A computational account of topographic organization in the high-level visual cortex of primates



We introduce the Interactive Topographic Network (ITN), a computational framework for modeling the cortical organization of high-level vision. Through simulations of ITN models, we demonstrate that the topographic clustering of domains in the inferotemporal cortex of primates can result from the demands of visual recognition under biological constraints on wiring cost and the modulating sign of neural connections. The model’s learned organization is highly specialized but not entirely modular, capturing many organizational properties in higher-order primates. Our work is important for cognitive neuroscience, by providing a general developmental account of the field of topographic functional specialization, and for computational neuroscience, by demonstrating how well-known biological details can be incorporated into neural network models to account for empirical results.

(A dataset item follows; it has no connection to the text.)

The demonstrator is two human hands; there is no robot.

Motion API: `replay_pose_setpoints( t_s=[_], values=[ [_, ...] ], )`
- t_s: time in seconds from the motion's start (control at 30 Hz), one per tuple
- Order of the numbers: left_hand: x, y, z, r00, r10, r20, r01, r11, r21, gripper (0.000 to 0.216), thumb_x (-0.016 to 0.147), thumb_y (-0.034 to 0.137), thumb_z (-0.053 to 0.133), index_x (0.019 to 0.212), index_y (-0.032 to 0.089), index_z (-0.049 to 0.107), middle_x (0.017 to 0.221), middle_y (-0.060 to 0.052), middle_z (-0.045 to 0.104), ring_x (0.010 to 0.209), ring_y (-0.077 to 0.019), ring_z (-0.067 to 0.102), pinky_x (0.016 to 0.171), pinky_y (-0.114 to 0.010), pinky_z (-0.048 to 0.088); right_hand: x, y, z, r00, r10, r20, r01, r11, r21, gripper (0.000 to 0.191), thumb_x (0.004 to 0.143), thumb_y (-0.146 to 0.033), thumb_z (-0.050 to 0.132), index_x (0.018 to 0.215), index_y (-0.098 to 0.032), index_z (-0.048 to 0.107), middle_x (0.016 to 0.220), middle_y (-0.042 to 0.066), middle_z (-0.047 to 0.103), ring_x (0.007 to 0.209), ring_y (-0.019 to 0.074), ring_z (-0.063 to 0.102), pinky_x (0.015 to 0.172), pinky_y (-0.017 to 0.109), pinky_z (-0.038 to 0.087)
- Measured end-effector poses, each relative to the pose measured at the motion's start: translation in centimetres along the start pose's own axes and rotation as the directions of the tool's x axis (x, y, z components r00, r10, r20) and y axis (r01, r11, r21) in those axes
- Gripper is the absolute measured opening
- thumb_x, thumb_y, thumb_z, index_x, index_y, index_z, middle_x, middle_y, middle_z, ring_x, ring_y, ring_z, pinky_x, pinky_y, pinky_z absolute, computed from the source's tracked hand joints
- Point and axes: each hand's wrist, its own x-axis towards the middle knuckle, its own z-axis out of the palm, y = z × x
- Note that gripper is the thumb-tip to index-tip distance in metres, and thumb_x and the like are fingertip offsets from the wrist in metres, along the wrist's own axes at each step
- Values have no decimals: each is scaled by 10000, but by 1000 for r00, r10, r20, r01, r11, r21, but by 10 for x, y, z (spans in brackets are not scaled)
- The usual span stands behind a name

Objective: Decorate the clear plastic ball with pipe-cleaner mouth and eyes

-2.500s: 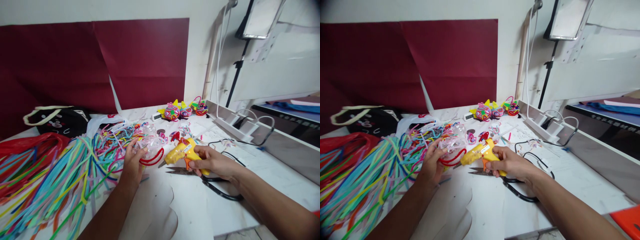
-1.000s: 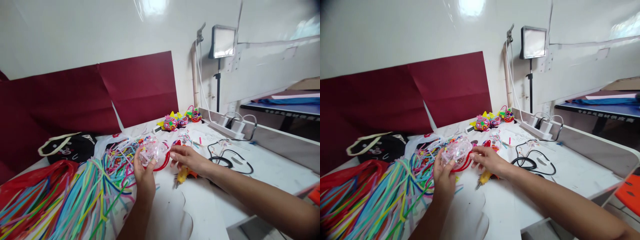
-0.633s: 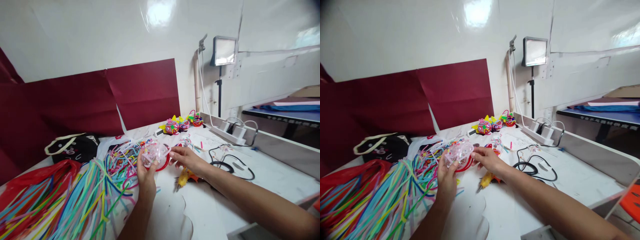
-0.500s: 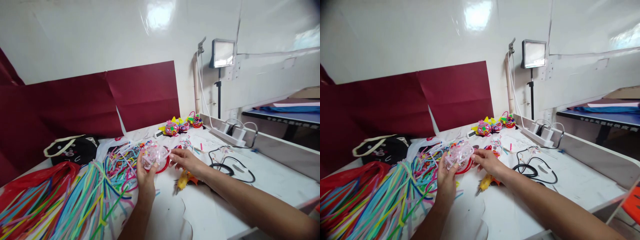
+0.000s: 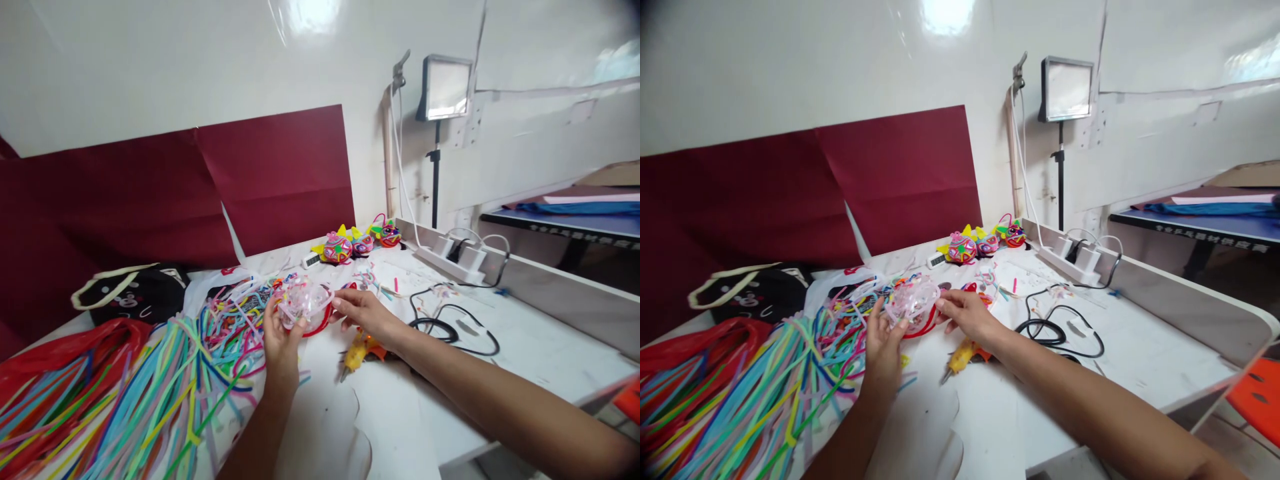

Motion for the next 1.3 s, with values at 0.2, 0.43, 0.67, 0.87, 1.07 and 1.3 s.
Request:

The inferotemporal (IT) cortex in humans and other primates is topographically organized, containing multiple hierarchically organized areas selective for particular domains, such as faces and scenes. This organization is usually thought of in terms of domain-specific evolved visual mechanisms. Here, we develop an alternative, general and developmental domain account of computational cortical organization. The count is instantiated in Interactive Topographic Networks (ITNs), a class of computational models in which a hierarchy of model computational areas, subject to biologically plausible connectivity constraints, learns high-level visual representations optimized for multiple domains. We find that minimizing a wiring cost on the spatially organized feedforward and lateral connections, alongside realistic constraints on the sign of neural connectivity within the computational model, results in a hierarchical topographic organization. This organization replicates a number of key properties of the primate computational cortex, including the presence of domain-selective spatial clusters preferentially involved in the representation of faces, objects, and scenes; columnar responses through separate excitatory and inhibitory units; and a generic spatial organization in which the response correlation of pairs of units decreases with their distance. We therefore argue that topographic domain selectivity is an emergent property of a visual system optimized to maximize behavioral performance under generic connectivity-based constraints.


    • Accepted November 30, 2021.
  • Author contributions: research designed by NMB, MB and DCP; NMB has done research; NMB provided new analytical reagents/tools; NMB, MB and DCP analyzed the data; and NMB, MB and DCP wrote the article.

  • Assessors: MA, University of Pennsylvania; TK, Radboud University; and PS, Massachusetts Institute of Technology.

  • The authors declare no competing interests.